The first five photographs show the individual scenes from Great Expectations:
1. Pip and Estella near the marshes (boats and trees in background): Pip would visit the marshes to think about the future and dream of becoming a gentleman and gaining Estella's love. 2. Pip and Estella: The reality of when Estella ditches Pip and doesn't acknowledge or love him, even when he does become a gentleman when he is older. 3. Pip with Joe Gargery scene: Symbolising Pip's close relationship with Joe when younger, before he became a gentleman and started ignoring and feeling embarrassed of Joe's low status in the social class. 4. Miss Havisham: The spinster sitting amongst the cobwebs, in the dark, with a clock in the background stuck on the exact time at which she was left at the altar.
Below these, the coloured individual scenes depict the story of Little Dorrit:
1. D.N.F. Do Not Forget: Mrs Clennam was given this watch by her dead husband, who's illegitimate child she took and kept as her own son in ignorance. The watch is engraved with the initials DNF and reminds Mrs Clennam of the tortuous guilt she bears alone all the time, a dark secret which nobody else knows. 2. Rose: Arthur sends a rose floating down the river near Meagles' house, symbolising a goodbye to his youth, desire and hope for a future with Pet Meagles. 3. The shadow of the Marshalsea: The Marshalsea is a prison, housing a variety of prisoners. However, the idea of the Marshalsea shadow falling on someone means the effects on them of having lived in the Marshalsea. This is where the Dorrits were imprisoned in the first half of the novel.

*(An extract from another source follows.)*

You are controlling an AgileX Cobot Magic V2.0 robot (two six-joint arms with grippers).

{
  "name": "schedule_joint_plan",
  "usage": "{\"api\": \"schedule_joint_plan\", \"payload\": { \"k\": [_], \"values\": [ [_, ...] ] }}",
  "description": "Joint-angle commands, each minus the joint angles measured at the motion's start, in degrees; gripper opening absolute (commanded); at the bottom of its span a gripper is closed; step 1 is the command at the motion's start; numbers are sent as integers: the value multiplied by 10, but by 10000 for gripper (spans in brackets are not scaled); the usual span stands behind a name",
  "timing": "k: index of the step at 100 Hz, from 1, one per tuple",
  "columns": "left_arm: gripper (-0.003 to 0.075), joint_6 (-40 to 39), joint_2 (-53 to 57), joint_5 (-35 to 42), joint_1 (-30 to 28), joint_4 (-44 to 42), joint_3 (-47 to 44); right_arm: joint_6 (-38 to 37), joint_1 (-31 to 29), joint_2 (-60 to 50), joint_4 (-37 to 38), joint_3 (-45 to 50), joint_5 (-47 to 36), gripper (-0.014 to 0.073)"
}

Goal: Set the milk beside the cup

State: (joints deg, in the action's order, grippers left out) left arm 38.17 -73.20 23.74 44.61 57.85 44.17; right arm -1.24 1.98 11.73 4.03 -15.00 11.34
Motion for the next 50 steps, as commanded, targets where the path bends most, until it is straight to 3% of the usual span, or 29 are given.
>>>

The last two images are of Oliver Twist - this is a large Paperscope which contains all three scenes placed one behind another inside a long tube of paper:
1. Theif: Towards the beginning of the book, Oliver is accused of stealing an old man's handkerchief. Oliver is chased down the street and tackled. However the old man, Mr Brownlow decides Oliver looks too innocent to have stolen anything. 2. The portrait: Whilst at Mr Brownlow's house, Oliver feels a connection to a portrait of a woman. The woman in the portrait later turns out to be Oliver's mother, who had died in childbirth. 3. Recurring labyrinth and maze motif: Symbolising criminality; once you become a criminal it's like entering a maze or a labyrinth: it's difficult to get out of. Mostly in reference to the three criminals in the story, Fagin, Sikes and Nancy.